Each entry is to be given again word for word; images are dropped.

########################################

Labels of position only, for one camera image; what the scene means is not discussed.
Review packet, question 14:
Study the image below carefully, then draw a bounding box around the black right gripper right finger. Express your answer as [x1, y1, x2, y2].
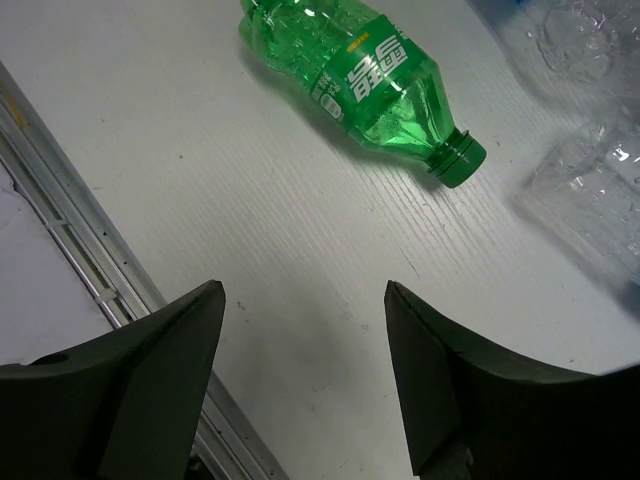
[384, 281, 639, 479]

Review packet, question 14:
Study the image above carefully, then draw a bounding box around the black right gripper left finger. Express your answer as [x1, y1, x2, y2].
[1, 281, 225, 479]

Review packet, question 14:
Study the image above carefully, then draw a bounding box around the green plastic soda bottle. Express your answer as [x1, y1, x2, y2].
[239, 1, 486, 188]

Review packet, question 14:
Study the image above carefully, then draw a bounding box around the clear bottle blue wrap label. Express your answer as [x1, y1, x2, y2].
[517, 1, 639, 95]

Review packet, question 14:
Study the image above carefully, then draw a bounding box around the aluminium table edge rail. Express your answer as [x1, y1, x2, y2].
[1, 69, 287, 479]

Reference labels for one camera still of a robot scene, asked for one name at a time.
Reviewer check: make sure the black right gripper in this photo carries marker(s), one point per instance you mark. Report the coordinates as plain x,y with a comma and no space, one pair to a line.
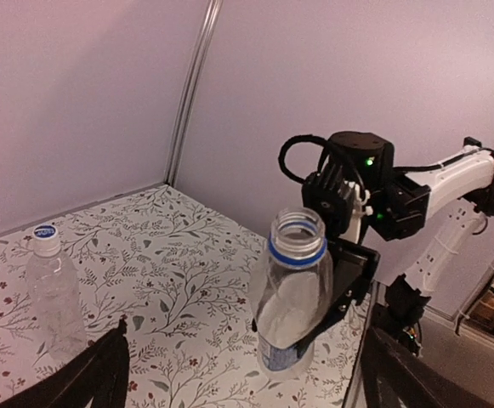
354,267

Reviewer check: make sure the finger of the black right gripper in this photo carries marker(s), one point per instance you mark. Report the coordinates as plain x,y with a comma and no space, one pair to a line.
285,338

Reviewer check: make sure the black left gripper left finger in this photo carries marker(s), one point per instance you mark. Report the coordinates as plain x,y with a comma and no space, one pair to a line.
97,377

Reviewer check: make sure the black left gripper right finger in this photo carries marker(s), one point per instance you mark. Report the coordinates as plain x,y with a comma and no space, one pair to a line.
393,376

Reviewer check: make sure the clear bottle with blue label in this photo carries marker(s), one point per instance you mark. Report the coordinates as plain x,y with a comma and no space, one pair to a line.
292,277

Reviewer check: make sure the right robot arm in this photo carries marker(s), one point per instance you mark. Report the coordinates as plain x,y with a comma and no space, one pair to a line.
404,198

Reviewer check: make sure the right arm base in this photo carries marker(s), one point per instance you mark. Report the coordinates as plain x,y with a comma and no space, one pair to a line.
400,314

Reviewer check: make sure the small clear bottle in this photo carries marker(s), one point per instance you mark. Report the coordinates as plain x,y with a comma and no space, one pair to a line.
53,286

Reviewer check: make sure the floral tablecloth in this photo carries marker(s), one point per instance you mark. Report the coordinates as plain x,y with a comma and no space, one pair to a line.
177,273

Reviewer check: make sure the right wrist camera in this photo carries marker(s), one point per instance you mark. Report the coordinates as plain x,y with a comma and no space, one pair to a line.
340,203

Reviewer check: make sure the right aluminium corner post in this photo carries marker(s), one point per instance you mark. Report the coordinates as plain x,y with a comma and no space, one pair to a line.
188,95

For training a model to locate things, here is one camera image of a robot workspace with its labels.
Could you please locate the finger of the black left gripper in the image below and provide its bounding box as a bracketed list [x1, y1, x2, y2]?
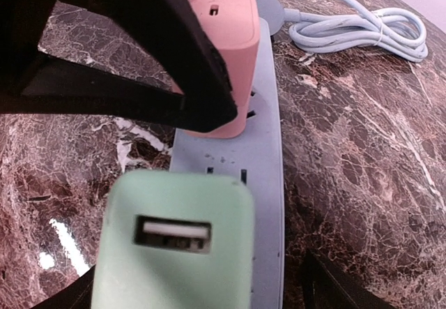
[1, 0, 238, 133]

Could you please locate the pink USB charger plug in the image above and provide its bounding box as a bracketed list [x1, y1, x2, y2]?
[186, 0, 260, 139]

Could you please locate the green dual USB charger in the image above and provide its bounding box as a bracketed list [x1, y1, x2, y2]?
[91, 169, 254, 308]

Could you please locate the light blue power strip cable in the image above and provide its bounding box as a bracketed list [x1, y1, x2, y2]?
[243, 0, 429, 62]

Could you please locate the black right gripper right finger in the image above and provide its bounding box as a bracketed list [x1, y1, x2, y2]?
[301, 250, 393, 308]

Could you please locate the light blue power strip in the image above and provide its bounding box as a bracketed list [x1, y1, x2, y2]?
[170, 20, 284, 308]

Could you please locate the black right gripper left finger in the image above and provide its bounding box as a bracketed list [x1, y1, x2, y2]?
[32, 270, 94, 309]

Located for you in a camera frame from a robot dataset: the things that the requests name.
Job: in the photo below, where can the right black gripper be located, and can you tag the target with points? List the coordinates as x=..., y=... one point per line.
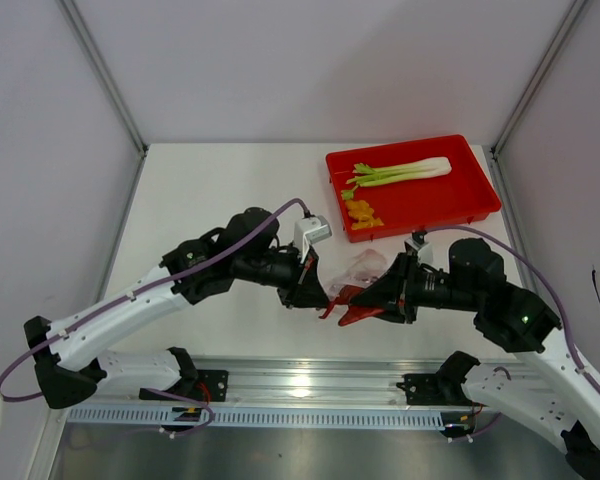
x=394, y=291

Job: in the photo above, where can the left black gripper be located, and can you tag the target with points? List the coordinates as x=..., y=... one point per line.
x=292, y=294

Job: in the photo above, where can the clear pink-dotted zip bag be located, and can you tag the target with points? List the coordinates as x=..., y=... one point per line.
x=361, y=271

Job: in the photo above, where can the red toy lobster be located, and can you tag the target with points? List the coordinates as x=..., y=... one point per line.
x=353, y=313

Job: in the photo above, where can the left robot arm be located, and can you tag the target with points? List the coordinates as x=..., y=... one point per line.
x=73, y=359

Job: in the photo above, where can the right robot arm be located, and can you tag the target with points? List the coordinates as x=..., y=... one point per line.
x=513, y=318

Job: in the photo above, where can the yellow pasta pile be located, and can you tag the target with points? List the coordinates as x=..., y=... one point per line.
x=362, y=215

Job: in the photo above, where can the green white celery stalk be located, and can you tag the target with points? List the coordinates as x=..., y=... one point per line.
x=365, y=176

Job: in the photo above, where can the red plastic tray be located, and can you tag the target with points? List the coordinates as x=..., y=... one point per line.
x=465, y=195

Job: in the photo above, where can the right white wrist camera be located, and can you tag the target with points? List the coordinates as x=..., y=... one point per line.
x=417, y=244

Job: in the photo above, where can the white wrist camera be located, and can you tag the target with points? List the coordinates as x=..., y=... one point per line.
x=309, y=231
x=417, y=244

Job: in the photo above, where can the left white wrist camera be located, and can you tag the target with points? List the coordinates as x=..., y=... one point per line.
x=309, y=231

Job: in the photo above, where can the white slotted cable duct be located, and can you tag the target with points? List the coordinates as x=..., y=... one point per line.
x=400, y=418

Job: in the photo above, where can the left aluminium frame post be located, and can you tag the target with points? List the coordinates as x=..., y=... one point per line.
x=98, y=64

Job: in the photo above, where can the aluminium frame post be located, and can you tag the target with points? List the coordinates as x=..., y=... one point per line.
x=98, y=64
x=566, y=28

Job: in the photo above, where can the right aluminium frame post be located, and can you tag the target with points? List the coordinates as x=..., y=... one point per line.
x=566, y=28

########################################

▶ Exercise response
Labels of position only, for one camera image; what the scene means is not discussed.
Review packet, question 14:
Study the image below carefully, then draw a bounding box around the black right gripper right finger. Express your answer as [x1, y1, x2, y2].
[384, 281, 639, 479]

Review packet, question 14:
Study the image above carefully, then draw a bounding box around the black right gripper left finger. Express your answer as [x1, y1, x2, y2].
[1, 281, 225, 479]

Review packet, question 14:
Study the image above carefully, then draw a bounding box around the green plastic soda bottle. Express your answer as [x1, y1, x2, y2].
[239, 1, 486, 188]

Review packet, question 14:
Study the image above carefully, then draw a bounding box around the clear bottle blue wrap label. Express your answer as [x1, y1, x2, y2].
[517, 1, 639, 95]

Review packet, question 14:
Study the image above carefully, then draw a bounding box around the aluminium table edge rail. Express your answer as [x1, y1, x2, y2].
[1, 69, 287, 479]

Reference labels for one camera still of a robot scene, asked for one name at a time.
Reviewer check: make sure the black right gripper in this photo carries marker(s), one point per instance you mark. Report the coordinates as plain x,y with a comma and no space, one pair to a line.
354,267

Reviewer check: make sure the finger of the black right gripper in this photo carries marker(s), one point per instance you mark. Report the coordinates as plain x,y with a comma and no space, one pair to a line.
285,338

Reviewer check: make sure the black left gripper left finger in this photo carries marker(s), one point per instance you mark. Report the coordinates as plain x,y with a comma and no space, one pair to a line.
97,377

Reviewer check: make sure the black left gripper right finger in this photo carries marker(s), one point per instance you mark. Report the coordinates as plain x,y with a comma and no space, one pair to a line.
393,376

Reviewer check: make sure the clear bottle with blue label in this photo carries marker(s), one point per instance you mark. Report the coordinates as plain x,y with a comma and no space, one pair to a line.
292,277

Reviewer check: make sure the right robot arm in this photo carries marker(s), one point per instance you mark. Report the coordinates as plain x,y with a comma and no space, one pair to a line.
404,198

Reviewer check: make sure the right arm base in this photo carries marker(s), one point per instance you mark. Report the coordinates as plain x,y with a comma and no space, one pair to a line.
400,314

Reviewer check: make sure the small clear bottle in this photo carries marker(s), one point per instance you mark. Report the coordinates as plain x,y with a comma and no space, one pair to a line.
53,286

Reviewer check: make sure the floral tablecloth in this photo carries marker(s), one point per instance you mark. Report the coordinates as plain x,y with a comma and no space, one pair to a line.
177,273

Reviewer check: make sure the right wrist camera in this photo carries marker(s), one point per instance you mark. Report the coordinates as plain x,y with a comma and no space, one pair to a line.
340,203

Reviewer check: make sure the right aluminium corner post in this photo carries marker(s), one point per instance you mark. Report the coordinates as plain x,y with a comma and no space, one pair to a line.
188,95

For training a model to locate things, here is one camera image of a robot workspace with its labels.
Could you please locate the finger of the black left gripper in the image below and provide its bounding box as a bracketed list [x1, y1, x2, y2]?
[1, 0, 238, 133]

Could you please locate the pink USB charger plug in the image above and provide its bounding box as a bracketed list [x1, y1, x2, y2]?
[186, 0, 260, 139]

Could you please locate the green dual USB charger in the image above and provide its bounding box as a bracketed list [x1, y1, x2, y2]?
[91, 169, 254, 308]

Could you please locate the light blue power strip cable in the image above and provide its bounding box as a bracketed list [x1, y1, x2, y2]?
[243, 0, 429, 62]

Could you please locate the black right gripper right finger in the image above and provide its bounding box as a bracketed list [x1, y1, x2, y2]?
[301, 250, 393, 308]

Could you please locate the light blue power strip in the image above and provide its bounding box as a bracketed list [x1, y1, x2, y2]?
[170, 20, 284, 308]

Could you please locate the black right gripper left finger in the image above and provide its bounding box as a bracketed list [x1, y1, x2, y2]?
[32, 270, 94, 309]

Located for you in a camera frame from a robot dataset: the things that the requests name.
Job: in the photo below, where can the right black gripper be located, and can you tag the target with points? List the coordinates as x=..., y=... one point per line.
x=394, y=291

Job: in the photo above, where can the left black gripper be located, and can you tag the target with points? List the coordinates as x=..., y=... one point per line.
x=292, y=294

Job: in the photo above, where can the clear pink-dotted zip bag be located, and can you tag the target with points? List the coordinates as x=..., y=... one point per line.
x=361, y=271

Job: in the photo above, where can the red toy lobster be located, and can you tag the target with points? List the coordinates as x=..., y=... one point per line.
x=353, y=313

Job: in the photo above, where can the left robot arm be located, and can you tag the target with points? List the coordinates as x=..., y=... one point per line.
x=73, y=359

Job: in the photo above, where can the right robot arm be located, and can you tag the target with points? List the coordinates as x=..., y=... one point per line.
x=513, y=318

Job: in the photo above, where can the yellow pasta pile be located, and can you tag the target with points? List the coordinates as x=..., y=... one point per line.
x=362, y=215

Job: in the photo above, where can the green white celery stalk be located, and can you tag the target with points? List the coordinates as x=..., y=... one point per line.
x=365, y=176

Job: in the photo above, where can the red plastic tray be located, and can you tag the target with points? List the coordinates as x=..., y=... one point per line.
x=465, y=195

Job: in the photo above, where can the right white wrist camera be located, and can you tag the target with points? List the coordinates as x=..., y=... one point per line.
x=417, y=244

Job: in the photo above, where can the white wrist camera be located, and can you tag the target with points? List the coordinates as x=..., y=... one point per line.
x=309, y=231
x=417, y=244

Job: in the photo above, where can the left white wrist camera be located, and can you tag the target with points? List the coordinates as x=..., y=... one point per line.
x=309, y=231

Job: in the photo above, where can the white slotted cable duct be located, and can you tag the target with points? List the coordinates as x=..., y=... one point per line.
x=400, y=418

Job: in the photo above, where can the left aluminium frame post be located, and can you tag the target with points? List the coordinates as x=..., y=... one point per line.
x=98, y=64

Job: in the photo above, where can the aluminium frame post be located, and can you tag the target with points? List the coordinates as x=..., y=... one point per line.
x=98, y=64
x=566, y=28

Job: in the photo above, where can the right aluminium frame post be located, and can you tag the target with points? List the coordinates as x=..., y=... one point per line.
x=566, y=28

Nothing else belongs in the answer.